To be clear, I’ve never said there is a “crazy large metaspace value” that concerns me. No singular “value” concerns me. What I have said is that I am concerned that an ever-increasing, apparently never-ending increase in metaspace seems (very obviously, to me) like it is unsustainable. This seems facially, transparently, an issue. You disagree.

Please – I don’t want to sound confrontational or argumentative, but … can you please explain to me why it’s ok for the metaspace to just grow, grow, grow, grow, grow, grow, grow for eternity and never shrink? Never reduce? You’ve told me this isn’t an issue, several times. I’d like to understand why you think that.

I’ve never had to worry about Java memory usage before, so – really – I do not know. All I can see is a metaspace memory value that increases perpetually and without ever reducing, and then a server that experiences an OOM event. I don’t think it’s unfair to assume that a constantly growing, never-shrinking metaspace (eating up memory) and OOM errors (no more memory left) are related. Honestly. I don’t think it’s unfair to think that. Why shouldn’t I think that’s an issue?

And – I don’t understand anything about the way Lucee chooses to use memory. I don’t know what goes into the metaspace. I don’t know if there even is a way to reduce it!

I have sleep operations on certain scheduled task pages to prevent exceeding API call rate limits, it’s not a big deal.

To note: this CPU usage occurs when a scheduled .cfm task does a <cfexecute> call to the AWS CLI, which performs an S3 sync operation. This causes a new process, running as the AWS CLI (not Lucee) to appear in htop, perform the sync operation, and then close. It uses little memory (maybe 2 percent), but a decent amount of CPU. That is why there is a spike in non-Lucee CPU.

I’d like to also just note that I’ve compared request logs between old and new servers and I can tell you, with 100 percent complete and total certainty and zero ambiguity: there is no increase in traffic between the two servers. It is the same level of traffic. If anything, there is less, since I’m more focused on fixing this two-month-long problem rather than actually using the application.

Thank you for your help, again, as these are complicated topics. Please understand that I’ve spent hours and hours and hours reading literally your own writings and posts; on your site, in forums, and so on. I appreciate the insight you’ve offered, and have already proactively attempted many of the suggestions you’ve made in other places. So, when I say that the application is not getting increased traffic, please – believe me. It’s not. I promise.

Good afternoon. I’ve been monitoring my server for a while now, and have been keeping an eye on crash events and non-crash events. So far I’ve not found many correlations to any particular events, or CPU spikes. Sometimes the CPU spikes are there, sometimes they are not. There remain few clues as to what “triggers” the Out-Of-Memory server crashes, but instead it seems that, as the server’s age progresses, it something just randomly pushes it over the edge. So – still inconclusive there.
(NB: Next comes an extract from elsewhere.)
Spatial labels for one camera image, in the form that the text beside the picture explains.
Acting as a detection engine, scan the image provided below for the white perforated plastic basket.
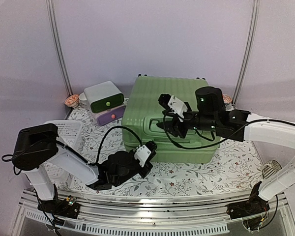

I’m still wondering if there might be any explanation for why the non-heap memory and metaspace might be on an ever-increasing trajectory, and why, as @carehart mentioned, this would not be considered a problem.

There is no unexpected increase in traffic or any unusual requests. It’s just a random moment, and the server says, “we’re done.”

So the only thing I’m left to ponder is the ever-increasing metaspace and non-heap space, which continue their ceaseless march upward throughout the life of the server.

Why might metaspace and non-heap space always increase? Is this considered normal? Or symptoms of an underlying issue?